New NICE recommendations for review of type 2 diabetes patients will improve early identification and management of foot problems, says Dr Roger Gadsby


NICE has recently published the fifth and final guideline in its series of guidelines on type 2 diabetes. Type 2 Diabetes: Prevention and Management of Foot Problems was developed using NICE methodology and updates an earlier foot care guideline published in 2000 by the RCGP following collaboration with the RCP, the RCN and the British Diabetic Association.1

Foot problems are a common complication of diabetes. Some 20-40% of diabetes patients have neuropathy and a similar percentage have peripheral vascular disease, which result from poor blood glucose control and arterial risk factors. Approximately 5% of diabetes patients develop a foot ulcer each year and around 0.5% will need to undergo amputation.

The new guideline is concerned with educating patients with type 2 diabetes and their carers about foot problems, identifying individuals at risk and preventing, detecting and treating foot problems.

Identifying the evidence

The development process involved the critical review of more than 300 papers and studies to form the evidence base for the recommendations. The main recommendations are graded level A or B (see Figure 1, below). Some of the recommendations concerning education are drawn from the NICE appraisal of patient education models for diabetes.2 As part of the education programme for people newly diagnosed with diabetes, regular inspection and general foot care measures need to be taught.

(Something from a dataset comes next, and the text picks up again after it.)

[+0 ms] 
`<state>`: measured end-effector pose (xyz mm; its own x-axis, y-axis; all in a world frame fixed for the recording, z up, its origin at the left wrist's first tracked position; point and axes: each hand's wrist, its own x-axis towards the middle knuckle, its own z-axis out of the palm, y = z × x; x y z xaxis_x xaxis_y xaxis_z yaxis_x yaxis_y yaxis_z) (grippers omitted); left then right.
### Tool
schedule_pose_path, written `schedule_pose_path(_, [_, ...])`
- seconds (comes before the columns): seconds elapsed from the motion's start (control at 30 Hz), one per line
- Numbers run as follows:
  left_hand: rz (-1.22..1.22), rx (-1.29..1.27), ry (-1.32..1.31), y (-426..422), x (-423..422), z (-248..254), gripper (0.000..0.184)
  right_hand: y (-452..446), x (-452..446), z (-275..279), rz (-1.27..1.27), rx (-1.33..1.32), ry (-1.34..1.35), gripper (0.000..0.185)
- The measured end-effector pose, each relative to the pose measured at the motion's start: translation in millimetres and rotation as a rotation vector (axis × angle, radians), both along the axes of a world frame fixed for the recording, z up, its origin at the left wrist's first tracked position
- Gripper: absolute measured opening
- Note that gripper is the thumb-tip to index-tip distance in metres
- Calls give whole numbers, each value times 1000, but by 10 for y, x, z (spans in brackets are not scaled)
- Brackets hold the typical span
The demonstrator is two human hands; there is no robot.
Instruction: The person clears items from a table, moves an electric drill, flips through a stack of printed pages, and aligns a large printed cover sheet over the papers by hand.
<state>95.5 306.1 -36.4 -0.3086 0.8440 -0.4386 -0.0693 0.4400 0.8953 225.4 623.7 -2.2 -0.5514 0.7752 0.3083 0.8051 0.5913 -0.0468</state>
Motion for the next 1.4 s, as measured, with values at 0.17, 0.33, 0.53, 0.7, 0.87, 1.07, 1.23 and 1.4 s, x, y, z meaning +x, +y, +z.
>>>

Figure 1: Recommendations and grades of evidence
Reproduced from Type 2 diabetes: Prevention and Management of Foot Problems by kind permission of the National Institute for Clinical Excellence

Screening for foot ulcers

The guideline recommends as a key priority a simple screening examination for risk factors for diabetic foot ulcers, to be performed as part of the annual review for all diabetes patients (Figure 2, below).3 General foot care education needs to be reinforced as part of the annual review.

Figure 2: Pathway of care
Reproduced from Type 2 diabetes: Prevention and Management of Foot Problems by kind permission of the National Institute for Clinical Excellence

Staff involved in assessing diabetic feet should be appropriately trained, and assessment should involve:

  • Examining for any foot deformity
  • Palpating foot pulses
  • Testing foot sensation using a 10 g nylon monofilament 4 or vibration
  • Inspecting footwear.

Any patient who has any of the above abnormalities but does not have an active foot ulcer should be referred to the local foot protection team for further assessment.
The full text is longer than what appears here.